Another aspect of disability that Fulcher observes is that disability has a feared status and therefore affects the way that it is socially constructed.(Fulcher, 1989, 25) Again this has implications for policy makers in that those working in unrelated fields from health such as telecommunications may avoid where possible the complex political and psychological issues encountered in legislating for disability.The segregation of many people with disabilities placed in institutions until 1984 (Lindsay, 1996, 14) alienated them from society and further reinforced fears and prejudices due largely to ignorance. A CTN policy adviser observed that senior Telstra management displayed uneasiness around members of the Deaf community and people in wheelchairs (pers. comm. CTNPA, 1997).

Disability has also been regarded as a personal trouble rather than a public issue as discussed in the previous section. Perhaps more so than any other current issue the growing legislative recognition of the collective rights of people with disabilities is changing their political status. (See Commonwealth/State Disability Agreements (CSDA) 1986, 1992; Disability Discrimination Act (DDA), 1992; Disability Services Act (DSA), 1986).

The Politics of Discourses

The above issues associated with the construction of disability - its contentious nature, feared status, and appearance as a personal trouble are acted on by a number of discourses.

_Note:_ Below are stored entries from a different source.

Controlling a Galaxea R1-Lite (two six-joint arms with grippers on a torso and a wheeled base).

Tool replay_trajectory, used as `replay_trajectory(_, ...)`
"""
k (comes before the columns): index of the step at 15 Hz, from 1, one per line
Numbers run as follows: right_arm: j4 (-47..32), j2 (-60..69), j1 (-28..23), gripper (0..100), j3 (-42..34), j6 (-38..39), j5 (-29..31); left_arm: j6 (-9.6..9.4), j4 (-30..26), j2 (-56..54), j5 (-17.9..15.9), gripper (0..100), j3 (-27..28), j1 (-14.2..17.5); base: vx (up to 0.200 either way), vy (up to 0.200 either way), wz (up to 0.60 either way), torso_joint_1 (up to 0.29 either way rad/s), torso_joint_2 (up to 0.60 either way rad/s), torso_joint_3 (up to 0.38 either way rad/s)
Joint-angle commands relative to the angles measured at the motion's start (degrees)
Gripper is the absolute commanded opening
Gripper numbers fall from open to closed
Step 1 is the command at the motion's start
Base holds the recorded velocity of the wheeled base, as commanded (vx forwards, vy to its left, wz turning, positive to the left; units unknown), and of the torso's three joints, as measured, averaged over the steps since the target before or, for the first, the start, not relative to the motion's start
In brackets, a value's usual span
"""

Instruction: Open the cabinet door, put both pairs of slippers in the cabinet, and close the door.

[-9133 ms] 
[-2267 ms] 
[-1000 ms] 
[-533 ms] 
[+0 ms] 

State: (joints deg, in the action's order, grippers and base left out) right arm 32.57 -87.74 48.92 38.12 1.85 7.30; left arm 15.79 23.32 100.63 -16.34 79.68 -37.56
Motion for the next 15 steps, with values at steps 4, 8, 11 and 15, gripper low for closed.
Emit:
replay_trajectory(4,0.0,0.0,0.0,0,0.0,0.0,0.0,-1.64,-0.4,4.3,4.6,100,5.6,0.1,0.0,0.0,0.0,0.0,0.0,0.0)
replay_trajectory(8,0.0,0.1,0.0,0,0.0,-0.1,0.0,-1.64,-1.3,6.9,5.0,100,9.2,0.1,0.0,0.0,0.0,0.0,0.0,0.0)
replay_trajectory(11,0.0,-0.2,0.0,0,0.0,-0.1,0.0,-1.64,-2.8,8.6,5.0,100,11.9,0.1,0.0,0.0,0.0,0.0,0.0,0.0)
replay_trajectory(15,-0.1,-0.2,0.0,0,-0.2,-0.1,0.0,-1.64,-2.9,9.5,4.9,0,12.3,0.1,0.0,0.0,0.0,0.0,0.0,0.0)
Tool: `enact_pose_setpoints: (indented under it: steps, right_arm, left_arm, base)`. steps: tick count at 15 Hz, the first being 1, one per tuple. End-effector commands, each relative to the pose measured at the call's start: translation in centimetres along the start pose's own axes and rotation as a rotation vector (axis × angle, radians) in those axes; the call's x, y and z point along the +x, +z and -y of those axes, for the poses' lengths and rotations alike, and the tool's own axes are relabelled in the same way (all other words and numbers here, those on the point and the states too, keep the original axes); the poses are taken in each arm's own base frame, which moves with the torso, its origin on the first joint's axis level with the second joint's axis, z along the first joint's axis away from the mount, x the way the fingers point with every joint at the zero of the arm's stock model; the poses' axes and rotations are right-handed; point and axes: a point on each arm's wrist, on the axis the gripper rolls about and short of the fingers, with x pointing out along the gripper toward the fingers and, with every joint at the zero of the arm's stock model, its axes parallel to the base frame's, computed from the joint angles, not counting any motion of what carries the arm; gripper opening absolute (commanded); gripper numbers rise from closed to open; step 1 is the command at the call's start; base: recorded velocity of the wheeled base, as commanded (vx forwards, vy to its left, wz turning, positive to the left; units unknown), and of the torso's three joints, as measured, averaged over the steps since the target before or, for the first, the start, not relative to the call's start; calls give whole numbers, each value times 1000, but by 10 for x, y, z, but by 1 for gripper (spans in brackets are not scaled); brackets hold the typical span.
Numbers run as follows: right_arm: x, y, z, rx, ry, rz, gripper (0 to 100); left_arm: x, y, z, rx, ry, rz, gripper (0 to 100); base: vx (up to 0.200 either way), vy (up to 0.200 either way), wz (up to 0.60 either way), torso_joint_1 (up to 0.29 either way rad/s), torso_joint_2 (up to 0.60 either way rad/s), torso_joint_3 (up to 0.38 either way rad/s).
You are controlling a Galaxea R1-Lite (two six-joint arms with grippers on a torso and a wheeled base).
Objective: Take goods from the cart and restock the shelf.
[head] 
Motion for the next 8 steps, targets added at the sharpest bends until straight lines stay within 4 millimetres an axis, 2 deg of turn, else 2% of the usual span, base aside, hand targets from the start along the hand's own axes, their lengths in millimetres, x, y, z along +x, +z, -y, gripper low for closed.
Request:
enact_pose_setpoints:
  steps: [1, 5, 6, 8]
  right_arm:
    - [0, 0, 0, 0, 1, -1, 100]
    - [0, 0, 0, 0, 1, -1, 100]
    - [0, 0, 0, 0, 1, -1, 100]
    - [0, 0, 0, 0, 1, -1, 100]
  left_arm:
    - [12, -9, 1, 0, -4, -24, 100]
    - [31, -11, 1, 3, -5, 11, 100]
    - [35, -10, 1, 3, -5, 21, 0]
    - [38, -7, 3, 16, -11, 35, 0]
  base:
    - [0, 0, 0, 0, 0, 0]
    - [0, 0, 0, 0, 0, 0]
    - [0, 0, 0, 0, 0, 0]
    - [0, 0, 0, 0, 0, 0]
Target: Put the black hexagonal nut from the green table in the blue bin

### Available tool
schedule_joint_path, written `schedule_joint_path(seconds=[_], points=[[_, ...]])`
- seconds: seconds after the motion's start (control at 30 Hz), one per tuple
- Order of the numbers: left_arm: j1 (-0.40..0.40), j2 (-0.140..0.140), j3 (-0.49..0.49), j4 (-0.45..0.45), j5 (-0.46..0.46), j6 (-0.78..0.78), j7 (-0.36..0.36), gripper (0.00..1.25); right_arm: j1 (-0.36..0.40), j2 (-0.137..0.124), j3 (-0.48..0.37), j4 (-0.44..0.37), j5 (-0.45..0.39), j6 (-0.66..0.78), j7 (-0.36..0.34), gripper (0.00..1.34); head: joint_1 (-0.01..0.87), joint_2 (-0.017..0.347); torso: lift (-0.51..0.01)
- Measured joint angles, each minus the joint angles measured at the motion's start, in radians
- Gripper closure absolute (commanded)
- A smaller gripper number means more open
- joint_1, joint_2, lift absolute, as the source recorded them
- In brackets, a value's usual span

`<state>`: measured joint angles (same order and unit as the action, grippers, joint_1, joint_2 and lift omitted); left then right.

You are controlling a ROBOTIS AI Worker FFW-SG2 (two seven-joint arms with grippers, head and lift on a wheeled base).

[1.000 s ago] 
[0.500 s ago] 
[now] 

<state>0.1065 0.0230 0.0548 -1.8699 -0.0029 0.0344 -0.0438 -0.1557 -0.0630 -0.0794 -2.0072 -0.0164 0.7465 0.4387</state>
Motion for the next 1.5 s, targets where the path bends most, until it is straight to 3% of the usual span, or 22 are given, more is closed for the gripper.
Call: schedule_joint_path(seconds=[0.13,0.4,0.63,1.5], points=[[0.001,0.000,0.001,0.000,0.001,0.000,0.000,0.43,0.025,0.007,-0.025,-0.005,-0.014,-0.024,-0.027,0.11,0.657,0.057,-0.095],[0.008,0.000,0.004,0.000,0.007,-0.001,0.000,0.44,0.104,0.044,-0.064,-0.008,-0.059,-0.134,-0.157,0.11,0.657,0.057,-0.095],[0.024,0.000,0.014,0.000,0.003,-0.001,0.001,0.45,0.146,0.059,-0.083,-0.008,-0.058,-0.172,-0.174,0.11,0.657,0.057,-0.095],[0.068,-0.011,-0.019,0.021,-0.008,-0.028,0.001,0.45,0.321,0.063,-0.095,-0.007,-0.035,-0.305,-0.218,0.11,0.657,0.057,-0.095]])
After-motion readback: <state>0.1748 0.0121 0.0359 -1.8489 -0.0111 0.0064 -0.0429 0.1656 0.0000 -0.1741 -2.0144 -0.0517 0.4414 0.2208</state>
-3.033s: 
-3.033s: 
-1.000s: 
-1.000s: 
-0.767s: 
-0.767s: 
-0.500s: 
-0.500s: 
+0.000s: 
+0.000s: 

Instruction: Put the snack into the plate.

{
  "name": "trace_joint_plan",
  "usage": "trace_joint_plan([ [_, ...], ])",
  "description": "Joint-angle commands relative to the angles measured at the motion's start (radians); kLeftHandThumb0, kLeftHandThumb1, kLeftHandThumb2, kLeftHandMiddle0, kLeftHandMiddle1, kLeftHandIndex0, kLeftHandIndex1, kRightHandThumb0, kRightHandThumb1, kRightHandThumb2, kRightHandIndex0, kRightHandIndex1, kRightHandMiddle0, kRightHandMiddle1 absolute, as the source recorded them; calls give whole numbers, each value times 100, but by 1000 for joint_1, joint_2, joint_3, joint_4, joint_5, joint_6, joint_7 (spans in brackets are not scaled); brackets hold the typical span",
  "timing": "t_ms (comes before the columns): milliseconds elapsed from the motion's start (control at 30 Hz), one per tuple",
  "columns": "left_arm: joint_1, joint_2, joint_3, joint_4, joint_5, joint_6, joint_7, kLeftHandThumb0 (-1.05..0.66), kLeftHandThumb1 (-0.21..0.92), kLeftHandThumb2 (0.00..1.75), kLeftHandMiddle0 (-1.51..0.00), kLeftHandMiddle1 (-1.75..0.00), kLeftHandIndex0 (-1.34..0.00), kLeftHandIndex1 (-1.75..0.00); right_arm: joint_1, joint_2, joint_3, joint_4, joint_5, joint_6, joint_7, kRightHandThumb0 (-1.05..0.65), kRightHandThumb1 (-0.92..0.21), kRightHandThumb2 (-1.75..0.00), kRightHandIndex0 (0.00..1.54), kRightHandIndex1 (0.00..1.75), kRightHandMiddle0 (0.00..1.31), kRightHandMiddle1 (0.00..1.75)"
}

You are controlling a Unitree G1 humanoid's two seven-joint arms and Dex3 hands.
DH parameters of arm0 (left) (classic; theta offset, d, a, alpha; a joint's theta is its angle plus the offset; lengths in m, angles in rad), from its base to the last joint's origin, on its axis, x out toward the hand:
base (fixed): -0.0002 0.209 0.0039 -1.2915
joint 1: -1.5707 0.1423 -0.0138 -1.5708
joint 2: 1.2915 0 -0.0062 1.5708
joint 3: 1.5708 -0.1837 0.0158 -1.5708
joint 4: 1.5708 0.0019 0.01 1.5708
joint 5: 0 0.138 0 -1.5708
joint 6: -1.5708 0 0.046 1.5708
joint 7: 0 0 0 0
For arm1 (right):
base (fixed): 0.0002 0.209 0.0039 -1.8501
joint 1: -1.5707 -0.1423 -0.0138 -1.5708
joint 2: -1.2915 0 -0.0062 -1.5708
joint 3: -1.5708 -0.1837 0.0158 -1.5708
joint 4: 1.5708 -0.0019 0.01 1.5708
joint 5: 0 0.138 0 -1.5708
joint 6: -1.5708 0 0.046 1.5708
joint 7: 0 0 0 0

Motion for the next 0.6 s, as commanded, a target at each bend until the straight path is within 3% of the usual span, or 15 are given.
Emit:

As a number of scholars have observed, discourses are never innocent, but are value laden and political in nature ( See Ham & Hill, 1983; Davis et al, 1990; Fulcher, 1989).

Fulcher identifies four main discourses on disability: medical, lay, charity and rights. (Fulcher, 1989, 26). Of these, the rights discourse is the most recent to evolve and holds the most relevance for this thesis. Arguably, the first three embody a worldview which constructs disability around notions of disputed degrees of impairment, feared status and perceptions of disability as a personal issue rather than a public responsibility (Fulcher, 1989, 26). All three undermine the status of people with a disability and support notions of dependency (Newell, 1998).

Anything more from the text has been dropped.